═══ Information provided
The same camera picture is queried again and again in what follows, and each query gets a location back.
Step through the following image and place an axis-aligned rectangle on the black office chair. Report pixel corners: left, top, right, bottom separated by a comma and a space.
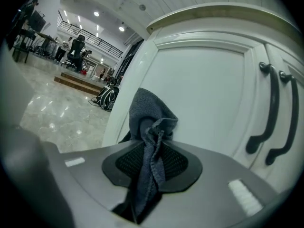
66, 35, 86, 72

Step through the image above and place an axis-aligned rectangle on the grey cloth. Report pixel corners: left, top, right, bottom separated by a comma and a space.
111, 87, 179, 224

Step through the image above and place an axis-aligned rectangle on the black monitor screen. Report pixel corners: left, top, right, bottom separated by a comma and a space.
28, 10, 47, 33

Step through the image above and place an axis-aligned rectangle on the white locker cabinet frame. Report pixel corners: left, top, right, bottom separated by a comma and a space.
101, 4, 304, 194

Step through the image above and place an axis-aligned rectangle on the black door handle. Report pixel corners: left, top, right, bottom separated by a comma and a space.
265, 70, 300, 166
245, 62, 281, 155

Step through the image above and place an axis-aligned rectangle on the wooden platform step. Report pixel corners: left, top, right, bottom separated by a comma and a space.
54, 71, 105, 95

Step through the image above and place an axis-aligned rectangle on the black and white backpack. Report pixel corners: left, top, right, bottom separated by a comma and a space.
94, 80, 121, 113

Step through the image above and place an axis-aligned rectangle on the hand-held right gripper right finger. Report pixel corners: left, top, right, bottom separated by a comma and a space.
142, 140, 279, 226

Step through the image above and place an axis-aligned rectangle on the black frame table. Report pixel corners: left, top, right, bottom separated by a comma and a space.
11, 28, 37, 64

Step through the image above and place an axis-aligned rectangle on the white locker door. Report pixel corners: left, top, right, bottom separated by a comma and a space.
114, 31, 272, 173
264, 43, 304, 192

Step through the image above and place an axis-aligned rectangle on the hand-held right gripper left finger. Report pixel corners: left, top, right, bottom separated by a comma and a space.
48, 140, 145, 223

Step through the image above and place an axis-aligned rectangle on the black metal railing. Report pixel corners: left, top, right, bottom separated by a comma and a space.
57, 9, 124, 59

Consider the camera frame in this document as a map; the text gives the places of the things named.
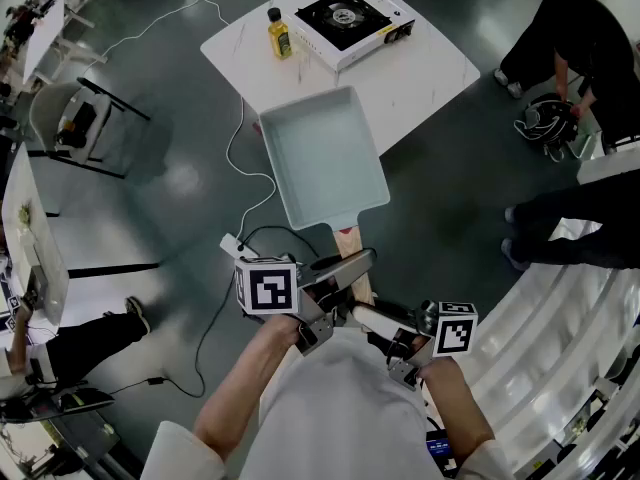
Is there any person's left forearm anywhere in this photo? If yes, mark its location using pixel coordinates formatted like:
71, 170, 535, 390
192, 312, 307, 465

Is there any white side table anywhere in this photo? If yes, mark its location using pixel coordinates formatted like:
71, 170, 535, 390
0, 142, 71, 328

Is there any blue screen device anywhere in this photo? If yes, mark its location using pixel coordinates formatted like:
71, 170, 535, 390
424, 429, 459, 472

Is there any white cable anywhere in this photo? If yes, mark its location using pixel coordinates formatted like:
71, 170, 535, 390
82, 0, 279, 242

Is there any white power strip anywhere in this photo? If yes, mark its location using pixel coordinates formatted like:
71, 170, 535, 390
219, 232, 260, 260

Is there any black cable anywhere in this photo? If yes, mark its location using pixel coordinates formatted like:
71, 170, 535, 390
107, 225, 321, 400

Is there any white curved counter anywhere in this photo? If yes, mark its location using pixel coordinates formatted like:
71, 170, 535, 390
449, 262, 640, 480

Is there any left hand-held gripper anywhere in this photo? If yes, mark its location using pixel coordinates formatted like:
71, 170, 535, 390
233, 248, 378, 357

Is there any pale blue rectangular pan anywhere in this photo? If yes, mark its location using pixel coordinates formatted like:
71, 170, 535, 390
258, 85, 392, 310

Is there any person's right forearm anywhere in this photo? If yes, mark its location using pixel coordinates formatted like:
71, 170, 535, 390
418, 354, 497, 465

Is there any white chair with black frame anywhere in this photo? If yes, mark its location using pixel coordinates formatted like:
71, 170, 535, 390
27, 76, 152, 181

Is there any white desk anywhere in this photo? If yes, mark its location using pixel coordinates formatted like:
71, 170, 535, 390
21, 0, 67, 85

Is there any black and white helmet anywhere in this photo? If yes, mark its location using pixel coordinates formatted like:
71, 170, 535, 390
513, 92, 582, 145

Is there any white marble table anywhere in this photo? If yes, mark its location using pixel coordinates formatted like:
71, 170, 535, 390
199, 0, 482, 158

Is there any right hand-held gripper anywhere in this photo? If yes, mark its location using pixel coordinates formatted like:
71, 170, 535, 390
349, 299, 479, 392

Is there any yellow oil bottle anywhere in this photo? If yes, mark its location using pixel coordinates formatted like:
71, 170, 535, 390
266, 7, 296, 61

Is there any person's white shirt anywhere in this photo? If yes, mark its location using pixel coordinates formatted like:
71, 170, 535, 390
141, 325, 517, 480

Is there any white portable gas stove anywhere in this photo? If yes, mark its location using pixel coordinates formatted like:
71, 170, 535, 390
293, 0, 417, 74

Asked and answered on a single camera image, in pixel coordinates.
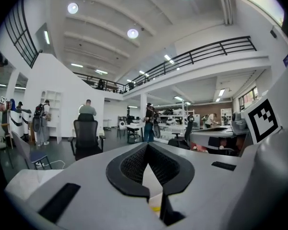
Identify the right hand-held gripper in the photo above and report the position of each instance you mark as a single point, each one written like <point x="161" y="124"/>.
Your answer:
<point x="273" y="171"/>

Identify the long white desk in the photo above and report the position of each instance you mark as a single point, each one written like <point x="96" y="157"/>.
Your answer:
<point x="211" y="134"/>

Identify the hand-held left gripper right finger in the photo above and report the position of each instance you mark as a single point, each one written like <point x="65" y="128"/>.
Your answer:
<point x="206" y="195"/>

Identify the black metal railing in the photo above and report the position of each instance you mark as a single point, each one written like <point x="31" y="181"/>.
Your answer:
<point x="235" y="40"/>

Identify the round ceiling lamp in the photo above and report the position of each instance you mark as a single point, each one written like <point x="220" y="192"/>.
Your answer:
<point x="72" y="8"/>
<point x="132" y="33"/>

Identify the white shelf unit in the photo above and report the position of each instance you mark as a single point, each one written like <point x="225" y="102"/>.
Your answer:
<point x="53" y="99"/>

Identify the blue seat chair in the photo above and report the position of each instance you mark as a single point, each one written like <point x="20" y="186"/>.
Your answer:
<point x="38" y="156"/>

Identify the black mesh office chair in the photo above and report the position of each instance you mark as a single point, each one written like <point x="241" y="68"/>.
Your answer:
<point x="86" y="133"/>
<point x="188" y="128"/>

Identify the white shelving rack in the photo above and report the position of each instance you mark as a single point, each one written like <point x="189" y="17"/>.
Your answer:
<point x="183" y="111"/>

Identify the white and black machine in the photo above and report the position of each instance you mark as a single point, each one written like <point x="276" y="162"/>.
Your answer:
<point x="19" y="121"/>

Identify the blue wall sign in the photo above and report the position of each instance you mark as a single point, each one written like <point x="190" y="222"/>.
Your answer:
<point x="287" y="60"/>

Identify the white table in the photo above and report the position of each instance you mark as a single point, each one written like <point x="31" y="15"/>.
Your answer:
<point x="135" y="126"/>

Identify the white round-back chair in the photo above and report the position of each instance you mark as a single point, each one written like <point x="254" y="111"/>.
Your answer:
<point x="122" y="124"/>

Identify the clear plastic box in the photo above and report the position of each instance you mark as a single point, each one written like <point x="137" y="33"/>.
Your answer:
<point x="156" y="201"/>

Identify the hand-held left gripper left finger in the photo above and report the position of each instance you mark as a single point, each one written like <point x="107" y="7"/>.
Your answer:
══════
═══ Information provided
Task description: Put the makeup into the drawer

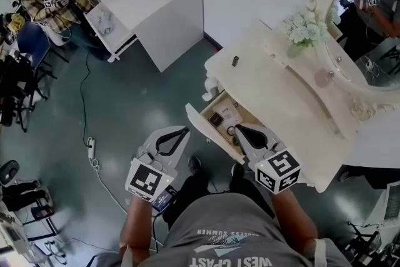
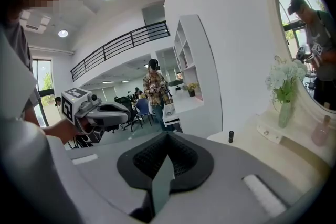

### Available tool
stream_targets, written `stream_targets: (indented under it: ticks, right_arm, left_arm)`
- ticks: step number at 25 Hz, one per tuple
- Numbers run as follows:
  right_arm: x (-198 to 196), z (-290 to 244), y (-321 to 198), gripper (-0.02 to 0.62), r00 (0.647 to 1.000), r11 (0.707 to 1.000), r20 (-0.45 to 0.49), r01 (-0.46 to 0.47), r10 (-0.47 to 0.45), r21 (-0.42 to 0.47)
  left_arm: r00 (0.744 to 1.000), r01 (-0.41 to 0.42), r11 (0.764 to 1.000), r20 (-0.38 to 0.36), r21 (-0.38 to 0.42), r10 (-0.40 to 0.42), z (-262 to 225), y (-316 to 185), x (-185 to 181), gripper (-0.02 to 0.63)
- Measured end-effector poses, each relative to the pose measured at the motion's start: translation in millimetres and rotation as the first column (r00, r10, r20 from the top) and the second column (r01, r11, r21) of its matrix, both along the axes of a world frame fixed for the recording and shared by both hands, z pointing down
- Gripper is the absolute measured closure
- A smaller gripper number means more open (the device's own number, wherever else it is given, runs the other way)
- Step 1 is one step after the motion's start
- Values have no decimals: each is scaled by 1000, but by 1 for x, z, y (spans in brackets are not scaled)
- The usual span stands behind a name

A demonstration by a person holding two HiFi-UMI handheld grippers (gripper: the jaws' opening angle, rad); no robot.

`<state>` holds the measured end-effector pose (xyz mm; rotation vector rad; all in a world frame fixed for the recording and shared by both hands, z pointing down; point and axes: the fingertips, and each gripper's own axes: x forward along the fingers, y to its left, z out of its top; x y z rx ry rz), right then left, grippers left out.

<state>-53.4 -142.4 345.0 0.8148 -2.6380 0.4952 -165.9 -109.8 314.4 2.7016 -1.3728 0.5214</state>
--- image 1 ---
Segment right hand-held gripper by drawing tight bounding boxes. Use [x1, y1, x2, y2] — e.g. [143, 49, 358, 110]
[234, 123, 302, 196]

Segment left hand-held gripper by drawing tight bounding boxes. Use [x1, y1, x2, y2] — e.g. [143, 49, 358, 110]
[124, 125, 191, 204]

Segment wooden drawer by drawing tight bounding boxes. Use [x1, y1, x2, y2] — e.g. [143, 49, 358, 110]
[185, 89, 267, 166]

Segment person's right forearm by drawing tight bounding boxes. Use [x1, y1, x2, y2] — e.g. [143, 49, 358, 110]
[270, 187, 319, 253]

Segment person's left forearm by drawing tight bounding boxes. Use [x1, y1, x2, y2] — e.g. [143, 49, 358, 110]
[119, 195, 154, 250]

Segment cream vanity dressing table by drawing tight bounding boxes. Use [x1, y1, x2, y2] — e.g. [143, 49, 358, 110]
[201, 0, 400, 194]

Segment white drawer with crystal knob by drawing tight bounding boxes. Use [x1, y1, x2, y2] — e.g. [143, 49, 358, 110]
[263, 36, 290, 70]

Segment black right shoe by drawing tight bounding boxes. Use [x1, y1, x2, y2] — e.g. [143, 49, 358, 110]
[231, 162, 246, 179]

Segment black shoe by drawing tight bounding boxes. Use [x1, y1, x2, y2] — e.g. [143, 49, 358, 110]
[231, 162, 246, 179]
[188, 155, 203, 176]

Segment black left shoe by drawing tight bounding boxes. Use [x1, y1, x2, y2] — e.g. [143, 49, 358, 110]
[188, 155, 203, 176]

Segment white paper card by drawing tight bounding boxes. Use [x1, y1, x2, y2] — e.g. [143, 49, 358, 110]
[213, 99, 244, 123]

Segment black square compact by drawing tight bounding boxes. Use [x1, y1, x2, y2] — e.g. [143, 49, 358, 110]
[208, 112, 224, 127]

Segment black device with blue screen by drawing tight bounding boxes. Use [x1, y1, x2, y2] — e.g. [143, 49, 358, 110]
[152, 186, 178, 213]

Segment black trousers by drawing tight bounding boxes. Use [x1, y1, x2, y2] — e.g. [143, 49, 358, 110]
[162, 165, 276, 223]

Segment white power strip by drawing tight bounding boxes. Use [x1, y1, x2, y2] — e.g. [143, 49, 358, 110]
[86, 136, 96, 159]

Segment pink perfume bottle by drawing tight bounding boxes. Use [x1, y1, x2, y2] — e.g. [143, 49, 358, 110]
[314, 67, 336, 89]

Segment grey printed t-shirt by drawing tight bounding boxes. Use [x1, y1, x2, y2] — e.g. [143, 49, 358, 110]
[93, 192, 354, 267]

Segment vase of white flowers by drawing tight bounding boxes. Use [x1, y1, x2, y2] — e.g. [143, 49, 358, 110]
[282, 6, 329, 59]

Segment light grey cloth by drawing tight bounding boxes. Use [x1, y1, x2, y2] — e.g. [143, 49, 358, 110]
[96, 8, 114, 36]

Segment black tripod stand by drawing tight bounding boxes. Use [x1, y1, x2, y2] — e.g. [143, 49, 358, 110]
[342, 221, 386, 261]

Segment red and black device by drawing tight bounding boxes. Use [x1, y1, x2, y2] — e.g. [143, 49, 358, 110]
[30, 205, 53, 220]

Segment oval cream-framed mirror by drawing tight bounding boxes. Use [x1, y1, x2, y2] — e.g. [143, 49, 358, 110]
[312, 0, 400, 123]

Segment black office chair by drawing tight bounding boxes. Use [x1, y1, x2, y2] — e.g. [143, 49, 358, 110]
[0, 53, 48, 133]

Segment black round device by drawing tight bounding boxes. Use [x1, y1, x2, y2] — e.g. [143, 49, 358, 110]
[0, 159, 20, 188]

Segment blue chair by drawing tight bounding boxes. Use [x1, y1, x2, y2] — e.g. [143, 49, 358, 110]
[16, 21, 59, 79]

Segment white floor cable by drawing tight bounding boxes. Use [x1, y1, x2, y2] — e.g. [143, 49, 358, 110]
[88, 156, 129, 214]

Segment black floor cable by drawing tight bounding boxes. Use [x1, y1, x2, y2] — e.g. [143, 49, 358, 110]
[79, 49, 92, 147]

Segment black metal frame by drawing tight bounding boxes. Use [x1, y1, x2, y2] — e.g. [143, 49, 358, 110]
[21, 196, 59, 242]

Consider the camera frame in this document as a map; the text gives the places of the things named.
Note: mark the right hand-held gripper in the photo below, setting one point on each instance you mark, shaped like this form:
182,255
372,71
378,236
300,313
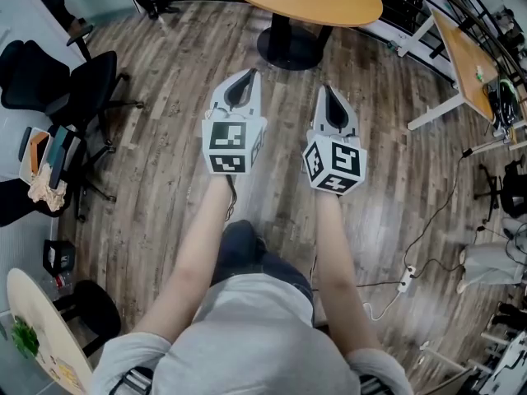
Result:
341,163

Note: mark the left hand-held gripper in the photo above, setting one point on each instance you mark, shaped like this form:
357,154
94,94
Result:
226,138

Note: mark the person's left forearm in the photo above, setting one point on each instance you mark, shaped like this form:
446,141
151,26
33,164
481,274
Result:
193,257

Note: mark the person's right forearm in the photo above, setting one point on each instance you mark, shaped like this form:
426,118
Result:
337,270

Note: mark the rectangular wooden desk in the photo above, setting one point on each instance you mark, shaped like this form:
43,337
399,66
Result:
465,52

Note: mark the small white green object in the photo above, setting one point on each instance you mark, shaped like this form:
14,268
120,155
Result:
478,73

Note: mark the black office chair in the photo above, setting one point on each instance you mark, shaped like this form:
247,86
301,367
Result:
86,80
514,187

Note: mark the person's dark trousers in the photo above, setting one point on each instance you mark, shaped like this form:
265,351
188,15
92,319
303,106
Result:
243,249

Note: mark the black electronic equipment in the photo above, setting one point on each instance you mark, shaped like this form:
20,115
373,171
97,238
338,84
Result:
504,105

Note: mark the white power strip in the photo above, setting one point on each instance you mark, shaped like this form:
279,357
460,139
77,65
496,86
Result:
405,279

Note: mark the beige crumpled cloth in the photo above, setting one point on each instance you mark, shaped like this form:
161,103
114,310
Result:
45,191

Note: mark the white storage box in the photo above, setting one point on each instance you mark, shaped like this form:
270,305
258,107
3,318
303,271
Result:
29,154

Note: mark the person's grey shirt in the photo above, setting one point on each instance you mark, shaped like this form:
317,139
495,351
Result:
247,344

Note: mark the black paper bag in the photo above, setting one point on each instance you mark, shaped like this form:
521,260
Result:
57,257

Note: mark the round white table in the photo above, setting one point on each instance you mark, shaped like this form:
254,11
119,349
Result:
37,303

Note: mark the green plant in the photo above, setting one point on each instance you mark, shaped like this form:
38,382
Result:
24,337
══════
- _Task prompt_:
Which lines of the records above contain the word "desk"? Show each of them.

- _Response box_:
Is there any white desk anywhere in this photo? If yes, mark its location using pixel coordinates formatted like:
Identify the long white desk in the photo above and report the position of each instance you mark as a single point, each one written like <point x="96" y="157"/>.
Note: mark the rectangular wooden desk in the photo above, setting one point on each instance you mark, shaped like this form:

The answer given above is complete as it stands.